> _PROBLEM STATEMENT_
Everything in the data below is to be reproduced without any deviation.

> _COLLECTED MATERIAL_
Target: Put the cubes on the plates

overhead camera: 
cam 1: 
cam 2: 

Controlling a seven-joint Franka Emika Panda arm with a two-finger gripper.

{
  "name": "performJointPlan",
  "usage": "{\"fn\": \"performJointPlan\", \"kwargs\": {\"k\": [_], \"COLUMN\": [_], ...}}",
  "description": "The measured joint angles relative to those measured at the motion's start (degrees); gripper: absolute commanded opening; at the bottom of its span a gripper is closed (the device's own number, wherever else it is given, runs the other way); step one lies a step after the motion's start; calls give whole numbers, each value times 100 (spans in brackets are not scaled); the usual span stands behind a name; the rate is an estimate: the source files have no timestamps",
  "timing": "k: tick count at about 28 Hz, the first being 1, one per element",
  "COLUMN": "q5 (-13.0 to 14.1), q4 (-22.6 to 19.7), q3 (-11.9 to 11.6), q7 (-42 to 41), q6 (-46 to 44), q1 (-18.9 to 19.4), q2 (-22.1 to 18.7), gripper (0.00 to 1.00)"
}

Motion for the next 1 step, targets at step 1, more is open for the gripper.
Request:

> _RESPONSE BELOW_
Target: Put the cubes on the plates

overhead camera: 
cam 1: 
cam 2: 

Controlling a seven-joint Franka Emika Panda arm with a two-finger gripper.

{
  "name": "performJointPlan",
  "usage": "{\"fn\": \"performJointPlan\", \"kwargs\": {\"k\": [_], \"COLUMN\": [_], ...}}",
  "description": "The measured joint angles relative to those measured at the motion's start (degrees); gripper: absolute commanded opening; at the bottom of its span a gripper is closed (the device's own number, wherever else it is given, runs the other way); step one lies a step after the motion's start; calls give whole numbers, each value times 100 (spans in brackets are not scaled); the usual span stands behind a name; the rate is an estimate: the source files have no timestamps",
  "timing": "k: tick count at about 28 Hz, the first being 1, one per element",
  "COLUMN": "q5 (-13.0 to 14.1), q4 (-22.6 to 19.7), q3 (-11.9 to 11.6), q7 (-42 to 41), q6 (-46 to 44), q1 (-18.9 to 19.4), q2 (-22.1 to 18.7), gripper (0.00 to 1.00)"
}

Motion for the next 1 step, targets at step 1, more is open for the gripper.
Request:

This completes the exercise.